Sheriff Richard Keurleber called the ordeal a "team effort" that involved not only those three but some of the staff of the prothonotary's office as they called 911.

“I’m just glad that the outcome came the way it was," he said Tuesday.

In the ambulance on the way to the hospital, Diehl remembered being surprised after he was told that he had a heart attack.

"My heart was back running smoothly again," he said.

The 85-year-old said he spent about two weeks at the hospital, where he was treated for other ailments that were discovered.

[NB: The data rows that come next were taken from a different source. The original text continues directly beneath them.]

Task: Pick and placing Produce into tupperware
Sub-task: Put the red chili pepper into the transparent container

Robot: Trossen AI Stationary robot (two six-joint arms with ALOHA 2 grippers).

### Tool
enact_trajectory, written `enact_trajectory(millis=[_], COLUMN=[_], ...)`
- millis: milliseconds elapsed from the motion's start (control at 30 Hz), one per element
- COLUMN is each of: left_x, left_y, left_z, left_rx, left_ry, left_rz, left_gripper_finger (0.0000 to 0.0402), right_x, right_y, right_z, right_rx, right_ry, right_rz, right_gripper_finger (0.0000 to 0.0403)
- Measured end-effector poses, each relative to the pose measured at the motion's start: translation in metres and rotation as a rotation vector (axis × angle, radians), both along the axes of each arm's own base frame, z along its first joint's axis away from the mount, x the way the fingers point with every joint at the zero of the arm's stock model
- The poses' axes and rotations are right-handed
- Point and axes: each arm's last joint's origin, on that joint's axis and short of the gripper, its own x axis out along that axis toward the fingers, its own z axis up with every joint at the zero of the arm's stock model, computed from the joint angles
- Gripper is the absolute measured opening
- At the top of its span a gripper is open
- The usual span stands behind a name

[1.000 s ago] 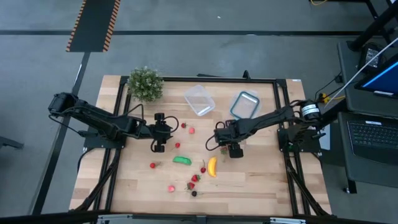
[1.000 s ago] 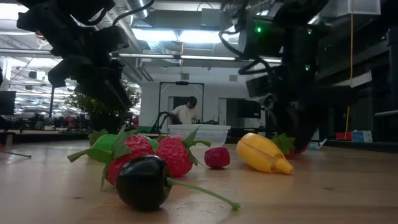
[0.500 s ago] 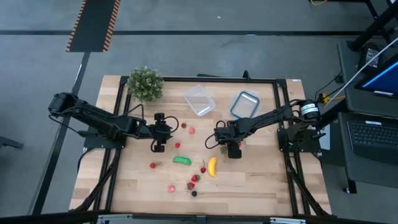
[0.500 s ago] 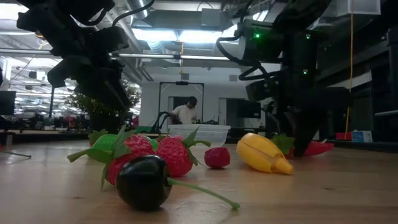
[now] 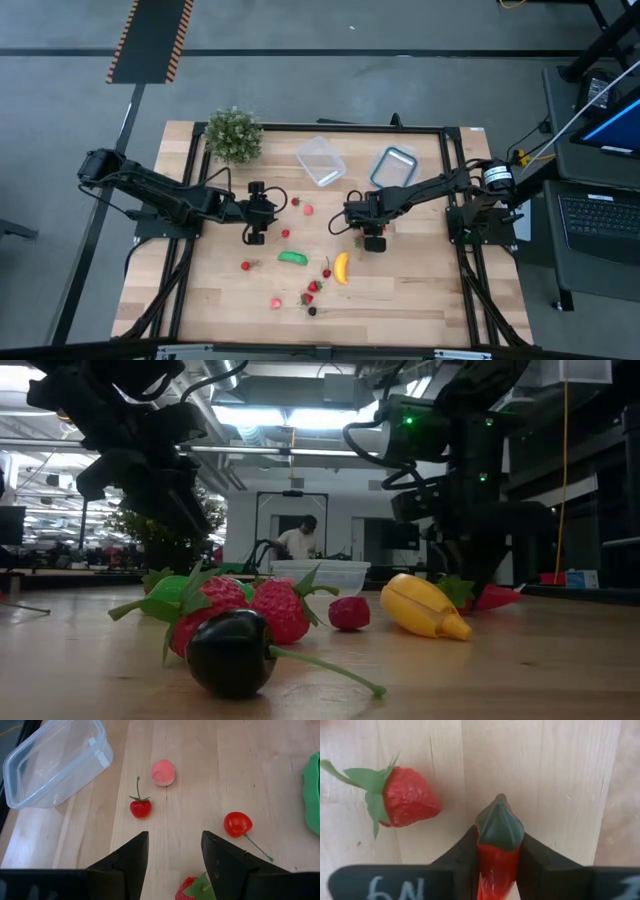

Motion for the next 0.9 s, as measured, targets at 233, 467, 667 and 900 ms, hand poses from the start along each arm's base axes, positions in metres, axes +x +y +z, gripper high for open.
enact_trajectory(millis=[233, 467, 667, 900], left_x=[0.0, 0.0, 0.0, 0.0], left_y=[0.0, 0.0, 0.0, 0.002], left_z=[0.0, 0.0, 0.0, 0.0], left_rx=[0.0, 0.0, 0.0, 0.044], left_ry=[0.0, 0.0, 0.0, -0.005], left_rz=[0.0, 0.001, 0.001, 0.034], left_gripper_finger=[0.0176, 0.0176, 0.0176, 0.0176], right_x=[0.003, 0.009, 0.016, 0.024], right_y=[0.0, -0.006, -0.019, -0.029], right_z=[0.003, 0.01, 0.023, 0.055], right_rx=[0.004, -0.001, 0.001, -0.002], right_ry=[0.003, -0.011, -0.018, -0.035], right_rz=[0.005, 0.008, -0.03, -0.011], right_gripper_finger=[0.0081, 0.008, 0.0079, 0.0079])
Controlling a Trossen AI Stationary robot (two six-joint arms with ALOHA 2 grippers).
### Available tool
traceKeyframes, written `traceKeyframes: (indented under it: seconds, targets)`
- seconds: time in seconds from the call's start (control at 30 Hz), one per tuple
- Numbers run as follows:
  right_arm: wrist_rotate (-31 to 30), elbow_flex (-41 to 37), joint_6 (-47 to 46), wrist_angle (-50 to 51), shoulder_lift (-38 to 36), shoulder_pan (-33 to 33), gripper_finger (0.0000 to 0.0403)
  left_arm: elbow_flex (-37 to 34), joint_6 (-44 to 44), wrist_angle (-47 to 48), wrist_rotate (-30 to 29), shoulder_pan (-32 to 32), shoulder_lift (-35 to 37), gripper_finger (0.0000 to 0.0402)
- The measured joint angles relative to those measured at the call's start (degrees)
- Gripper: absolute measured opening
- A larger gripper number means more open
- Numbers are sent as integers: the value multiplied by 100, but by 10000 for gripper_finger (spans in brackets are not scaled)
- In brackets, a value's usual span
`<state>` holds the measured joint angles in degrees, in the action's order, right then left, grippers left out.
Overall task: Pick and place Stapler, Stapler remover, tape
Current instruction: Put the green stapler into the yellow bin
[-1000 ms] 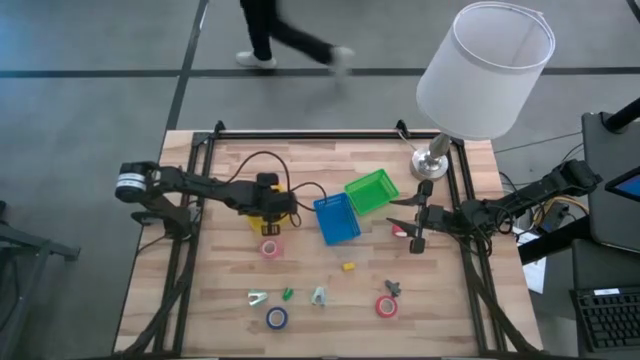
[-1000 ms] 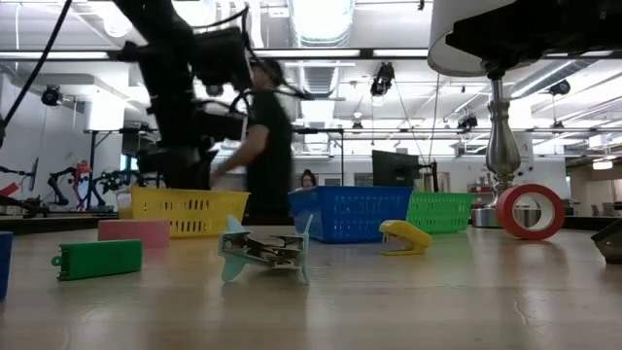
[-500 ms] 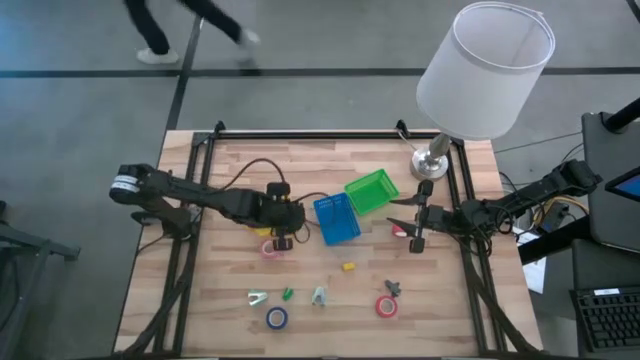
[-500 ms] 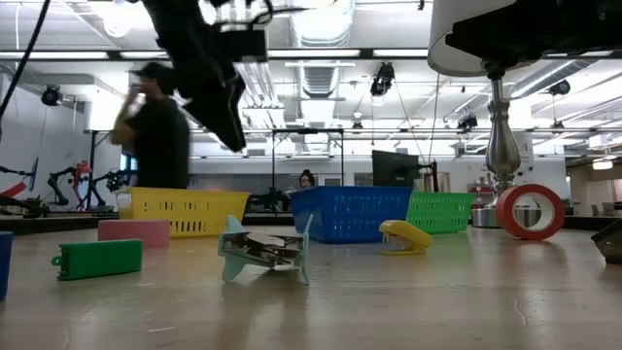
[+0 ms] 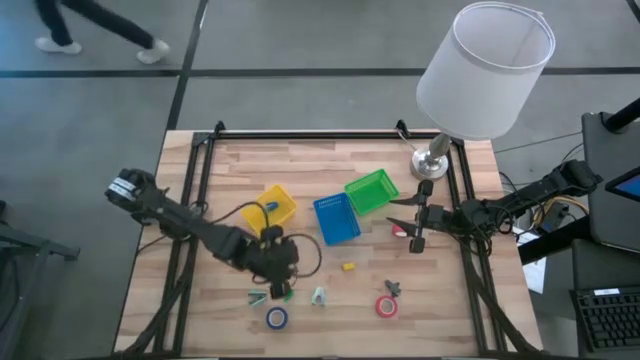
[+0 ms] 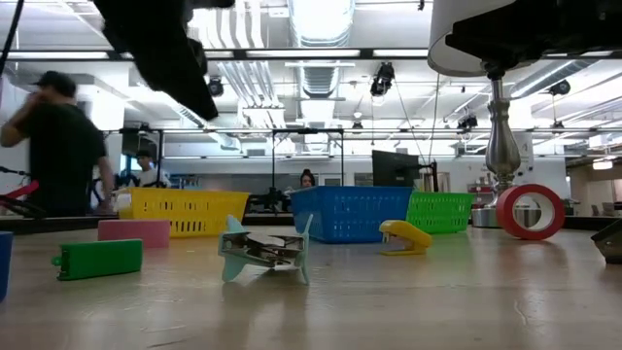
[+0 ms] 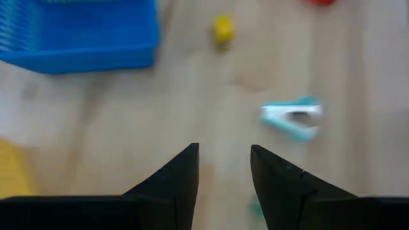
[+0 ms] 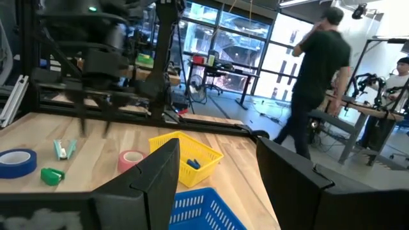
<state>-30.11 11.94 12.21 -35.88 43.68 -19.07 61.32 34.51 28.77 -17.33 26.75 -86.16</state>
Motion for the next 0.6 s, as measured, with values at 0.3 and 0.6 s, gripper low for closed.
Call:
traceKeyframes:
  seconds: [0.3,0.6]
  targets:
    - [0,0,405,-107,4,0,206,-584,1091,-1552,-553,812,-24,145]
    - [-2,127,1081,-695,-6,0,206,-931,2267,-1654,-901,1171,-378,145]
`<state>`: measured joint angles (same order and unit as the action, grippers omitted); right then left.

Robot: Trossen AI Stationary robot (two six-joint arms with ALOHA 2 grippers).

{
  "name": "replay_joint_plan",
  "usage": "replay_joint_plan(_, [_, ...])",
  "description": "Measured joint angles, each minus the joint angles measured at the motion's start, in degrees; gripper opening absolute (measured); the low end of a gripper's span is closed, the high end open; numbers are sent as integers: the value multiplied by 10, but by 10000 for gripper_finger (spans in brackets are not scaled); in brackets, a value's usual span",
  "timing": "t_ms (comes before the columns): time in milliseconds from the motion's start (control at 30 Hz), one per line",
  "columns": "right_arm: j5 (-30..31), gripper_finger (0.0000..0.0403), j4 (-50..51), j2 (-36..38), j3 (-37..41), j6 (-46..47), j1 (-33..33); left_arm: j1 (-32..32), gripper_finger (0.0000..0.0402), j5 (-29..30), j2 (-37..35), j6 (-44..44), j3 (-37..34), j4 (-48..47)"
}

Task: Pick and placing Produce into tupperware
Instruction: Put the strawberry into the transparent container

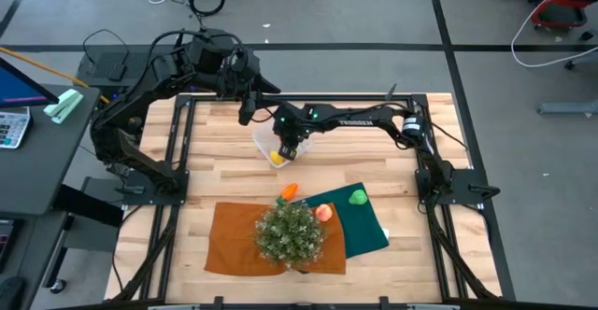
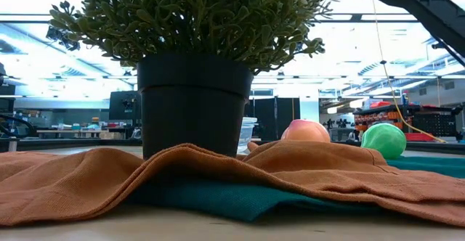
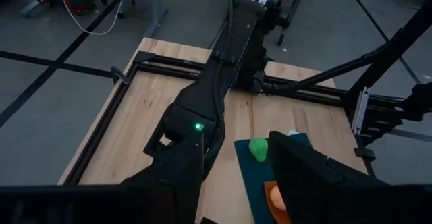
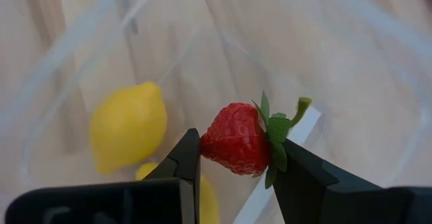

On Tuesday, he said he's doing better.

“The heart doctor just told me to proceed with normal activities," he said.

He said he would like to take Chronister and her daughter out for dinner to thank them.

AEDs: Diehl said that he believes AEDs should be everywhere and that CPR should be more widely taught.

Keurleber said deputies are trained in CPR and how to use AEDs.

"He was at the right place at the right time," Keurleber said.

Diehl commended the equipment, calling the devices "foolproof,"  and said that the way it is designed, the user can't do any harm.

Chronister shared similar thoughts.

“I do think that it’s important that people consider getting certified," she said.

Chronister said she thinks it was ultimately the AED that helped Diehl the most.

“You never know when you’re going to need to use it," she said.

Diehl said that what had happened to him shows the importance of the AEDs.

“It just proves what can be done with the right equipment and the right people there,” he said.